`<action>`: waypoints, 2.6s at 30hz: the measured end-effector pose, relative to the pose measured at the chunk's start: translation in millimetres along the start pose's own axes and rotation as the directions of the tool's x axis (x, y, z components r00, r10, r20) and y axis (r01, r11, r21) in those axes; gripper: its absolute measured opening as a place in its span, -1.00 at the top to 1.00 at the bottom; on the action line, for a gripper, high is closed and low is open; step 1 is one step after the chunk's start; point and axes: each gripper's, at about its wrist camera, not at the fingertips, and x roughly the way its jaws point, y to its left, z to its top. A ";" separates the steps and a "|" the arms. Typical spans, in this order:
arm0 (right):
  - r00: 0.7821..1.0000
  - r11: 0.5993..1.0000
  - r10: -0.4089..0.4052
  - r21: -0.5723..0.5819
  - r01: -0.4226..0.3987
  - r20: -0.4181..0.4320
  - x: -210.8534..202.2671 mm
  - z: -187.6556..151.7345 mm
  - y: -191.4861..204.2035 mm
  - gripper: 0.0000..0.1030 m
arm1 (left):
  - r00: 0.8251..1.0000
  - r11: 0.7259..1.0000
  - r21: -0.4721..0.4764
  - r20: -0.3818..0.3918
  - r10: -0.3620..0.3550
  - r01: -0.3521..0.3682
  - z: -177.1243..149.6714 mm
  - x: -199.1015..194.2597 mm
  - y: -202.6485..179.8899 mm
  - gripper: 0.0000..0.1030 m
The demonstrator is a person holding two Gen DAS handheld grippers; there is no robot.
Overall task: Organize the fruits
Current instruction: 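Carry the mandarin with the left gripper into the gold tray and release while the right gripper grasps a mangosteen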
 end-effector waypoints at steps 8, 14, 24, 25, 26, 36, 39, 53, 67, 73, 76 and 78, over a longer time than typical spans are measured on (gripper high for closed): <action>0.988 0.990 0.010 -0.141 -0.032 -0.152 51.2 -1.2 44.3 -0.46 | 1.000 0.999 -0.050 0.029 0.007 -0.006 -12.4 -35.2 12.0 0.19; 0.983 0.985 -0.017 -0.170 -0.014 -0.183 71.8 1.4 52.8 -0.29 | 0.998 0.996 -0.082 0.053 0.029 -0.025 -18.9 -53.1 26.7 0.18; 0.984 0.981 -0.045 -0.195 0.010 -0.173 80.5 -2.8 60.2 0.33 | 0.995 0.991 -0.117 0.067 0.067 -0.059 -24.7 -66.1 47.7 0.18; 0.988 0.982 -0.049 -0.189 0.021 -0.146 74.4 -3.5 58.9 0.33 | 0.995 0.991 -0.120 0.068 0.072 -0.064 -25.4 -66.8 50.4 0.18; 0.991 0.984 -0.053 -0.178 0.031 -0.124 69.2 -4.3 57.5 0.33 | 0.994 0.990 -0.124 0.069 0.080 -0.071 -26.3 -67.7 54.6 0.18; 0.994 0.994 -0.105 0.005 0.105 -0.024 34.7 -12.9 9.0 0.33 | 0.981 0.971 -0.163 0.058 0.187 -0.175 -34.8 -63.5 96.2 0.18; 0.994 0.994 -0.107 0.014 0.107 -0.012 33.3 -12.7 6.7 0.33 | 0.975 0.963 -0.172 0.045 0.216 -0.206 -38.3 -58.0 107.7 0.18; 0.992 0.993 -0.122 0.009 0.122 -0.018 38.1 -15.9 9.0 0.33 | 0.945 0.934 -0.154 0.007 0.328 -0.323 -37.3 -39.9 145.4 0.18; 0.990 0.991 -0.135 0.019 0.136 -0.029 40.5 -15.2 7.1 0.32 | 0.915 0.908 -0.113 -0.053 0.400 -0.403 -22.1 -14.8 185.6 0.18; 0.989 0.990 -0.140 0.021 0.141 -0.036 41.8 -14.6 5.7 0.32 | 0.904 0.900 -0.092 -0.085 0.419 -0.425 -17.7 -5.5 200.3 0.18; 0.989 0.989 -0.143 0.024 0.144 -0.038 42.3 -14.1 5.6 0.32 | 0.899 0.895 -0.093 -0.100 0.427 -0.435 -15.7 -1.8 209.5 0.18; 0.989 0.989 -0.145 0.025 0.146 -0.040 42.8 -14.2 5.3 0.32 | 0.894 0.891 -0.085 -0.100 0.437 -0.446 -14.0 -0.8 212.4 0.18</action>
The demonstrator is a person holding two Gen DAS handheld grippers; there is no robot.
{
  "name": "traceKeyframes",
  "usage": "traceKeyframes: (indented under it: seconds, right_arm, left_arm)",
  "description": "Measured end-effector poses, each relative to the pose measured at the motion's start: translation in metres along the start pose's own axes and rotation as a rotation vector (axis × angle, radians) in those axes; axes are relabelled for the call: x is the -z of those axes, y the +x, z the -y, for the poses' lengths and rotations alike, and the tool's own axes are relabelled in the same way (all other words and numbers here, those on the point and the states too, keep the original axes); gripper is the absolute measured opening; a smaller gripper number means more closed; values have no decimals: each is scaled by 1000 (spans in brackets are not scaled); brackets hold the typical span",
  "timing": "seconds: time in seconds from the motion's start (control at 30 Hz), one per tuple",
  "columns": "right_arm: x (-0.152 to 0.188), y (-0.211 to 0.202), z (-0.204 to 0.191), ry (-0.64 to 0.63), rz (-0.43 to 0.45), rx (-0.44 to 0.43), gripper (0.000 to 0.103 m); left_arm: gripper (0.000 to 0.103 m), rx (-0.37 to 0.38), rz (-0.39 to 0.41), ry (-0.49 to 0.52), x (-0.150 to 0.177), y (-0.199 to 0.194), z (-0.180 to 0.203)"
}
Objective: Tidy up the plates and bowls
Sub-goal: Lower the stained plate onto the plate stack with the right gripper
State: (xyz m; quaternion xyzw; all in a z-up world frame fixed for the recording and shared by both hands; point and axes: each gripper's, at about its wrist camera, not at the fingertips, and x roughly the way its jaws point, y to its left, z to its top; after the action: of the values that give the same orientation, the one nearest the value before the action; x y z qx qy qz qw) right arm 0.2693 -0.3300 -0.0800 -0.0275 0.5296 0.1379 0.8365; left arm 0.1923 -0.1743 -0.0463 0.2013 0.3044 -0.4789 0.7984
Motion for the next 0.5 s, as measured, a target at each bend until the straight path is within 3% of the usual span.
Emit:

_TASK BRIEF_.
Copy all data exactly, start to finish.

_TASK RESULT_.
`<action>`: waypoints, 2.6s at 30hz: the measured end-effector pose, relative to the pose measured at the chunk's start: translation in millimetres along the start pose's own axes and rotation as the directions of the tool's x axis (x, y, z components r00, r10, r20) and y axis (r01, r11, r21) in those axes; gripper: its absolute measured opening as a place in its span, -1.00 at the top to 1.00 at the bottom; on the action line, for a gripper, high is closed and low is open; step 1 is one step after the chunk's start; point and axes: each gripper's, at about its wrist camera, not at the fingertips, and x roughly the way its jaws point, y to its left, z to its top. A ";" separates the steps and a "|" the arms. Typical spans, in this order:
arm0 (right):
  - r00: 0.7821..1.0000
  - r11: 0.5993..1.0000
  - r10: -0.4089..0.4052
  - r21: -0.5723..0.5819
  - r01: -0.4226..0.3987
  - r20: -0.4181..0.4320
  - x: -210.8534..202.2671 mm
  - z: -187.6556..151.7345 mm
  - y: -191.4861..204.2035 mm
  - gripper: 0.0000..0.1030 m
arm1 (left):
  - r00: 0.8251..1.0000
  - r11: 0.7259..1.0000
  - r21: -0.4721..0.4764
  - r20: -0.3818..0.3918
  - r10: -0.3620..0.3550
  - r01: -0.3521..0.3682
  - z: -177.1243..149.6714 mm
  - x: -199.1015..194.2597 mm
  - y: -202.6485..179.8899 mm
  - gripper: 0.0000..0.1030 m
The demonstrator is a person holding two Gen DAS handheld grippers; there is no robot.
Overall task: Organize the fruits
Current instruction: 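Carry the mandarin with the left gripper into the gold tray and release while the right gripper grasps a mangosteen
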 end-effector waypoints at steps 8, 14, 24, 25, 26, 36, 39, 53, 67, 73, 76 and 78, over a longer time than typical spans are measured on (gripper high for closed): <action>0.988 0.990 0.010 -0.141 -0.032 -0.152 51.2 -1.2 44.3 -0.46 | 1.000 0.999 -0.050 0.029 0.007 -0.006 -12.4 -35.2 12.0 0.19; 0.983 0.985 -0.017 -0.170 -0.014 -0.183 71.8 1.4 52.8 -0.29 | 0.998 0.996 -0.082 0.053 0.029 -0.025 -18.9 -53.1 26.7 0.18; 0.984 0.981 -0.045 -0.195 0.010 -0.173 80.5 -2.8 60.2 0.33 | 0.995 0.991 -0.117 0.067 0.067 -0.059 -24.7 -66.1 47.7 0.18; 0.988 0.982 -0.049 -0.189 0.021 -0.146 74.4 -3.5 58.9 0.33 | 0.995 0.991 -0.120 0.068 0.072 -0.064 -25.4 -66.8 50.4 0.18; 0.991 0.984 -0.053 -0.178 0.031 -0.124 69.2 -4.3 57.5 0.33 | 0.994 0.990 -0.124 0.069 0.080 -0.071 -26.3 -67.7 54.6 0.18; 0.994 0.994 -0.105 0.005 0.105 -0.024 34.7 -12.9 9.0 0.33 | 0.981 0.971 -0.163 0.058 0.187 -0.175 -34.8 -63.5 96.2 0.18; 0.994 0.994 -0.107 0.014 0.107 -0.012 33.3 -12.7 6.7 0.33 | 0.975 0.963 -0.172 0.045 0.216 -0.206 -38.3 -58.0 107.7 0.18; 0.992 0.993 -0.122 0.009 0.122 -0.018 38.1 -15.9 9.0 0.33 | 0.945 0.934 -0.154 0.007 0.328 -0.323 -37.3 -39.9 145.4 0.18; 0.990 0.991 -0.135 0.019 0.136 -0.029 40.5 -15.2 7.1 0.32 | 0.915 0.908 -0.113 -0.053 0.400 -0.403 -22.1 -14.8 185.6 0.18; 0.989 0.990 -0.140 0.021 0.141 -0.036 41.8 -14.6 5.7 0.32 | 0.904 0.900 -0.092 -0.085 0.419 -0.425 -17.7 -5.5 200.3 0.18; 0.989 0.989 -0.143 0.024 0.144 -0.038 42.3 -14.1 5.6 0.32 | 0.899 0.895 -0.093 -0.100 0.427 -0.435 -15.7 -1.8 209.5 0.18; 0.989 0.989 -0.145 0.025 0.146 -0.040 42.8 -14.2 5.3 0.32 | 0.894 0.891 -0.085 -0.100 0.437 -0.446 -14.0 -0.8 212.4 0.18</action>
The demonstrator is a person holding two Gen DAS handheld grippers; there is no robot.
{
  "name": "traceKeyframes",
  "usage": "traceKeyframes: (indented under it: seconds, right_arm, left_arm)",
  "description": "Measured end-effector poses, each relative to the pose measured at the motion's start: translation in metres along the start pose's own axes and rotation as a rotation vector (axis × angle, radians) in those axes; axes are relabelled for the call: x is the -z of those axes, y the +x, z the -y, for the poses' lengths and rotations alike, and the tool's own axes are relabelled in the same way (all other words and numbers here, those on the point and the states too, keep the original axes); gripper is the absolute measured opening; a smaller gripper number means more closed; values have no decimals: each is scaled by 1000 (spans in brackets are not scaled); brackets hold the typical span",
  "timing": "seconds: time in seconds from the motion's start (control at 30 Hz), one per tuple",
  "columns": "right_arm: x (-0.152 to 0.188), y (-0.211 to 0.202), z (-0.204 to 0.191), ry (-0.64 to 0.63), rz (-0.43 to 0.45), rx (-0.44 to 0.43), gripper (0.000 to 0.103 m); left_arm: gripper (0.000 to 0.103 m), rx (-0.37 to 0.38), rz (-0.39 to 0.41), ry (-0.49 to 0.52), x (-0.150 to 0.177), y (-0.199 to 0.194), z (-0.180 to 0.203)"
}
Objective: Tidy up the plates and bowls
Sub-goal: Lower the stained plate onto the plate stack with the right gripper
State: (xyz m; quaternion xyzw; all in a z-up world frame fixed for the recording and shared by both hands; point and axes: each gripper's, at about its wrist camera, not at the fingertips, and x roughly the way its jaws point, y to its left, z to its top; after the action: of the values that give the same orientation, the one nearest the value before the action; x y z qx qy qz qw) right arm 0.2693 -0.3300 -0.0800 -0.0275 0.5296 0.1379 0.8365; left arm 0.1923 -0.1743 -0.0463 0.2013 0.3044 -0.4789 0.7984
Motion for the next 0.5 s, as measured, a target at each bend until the straight path is within 3% of the usual span.
Emit:

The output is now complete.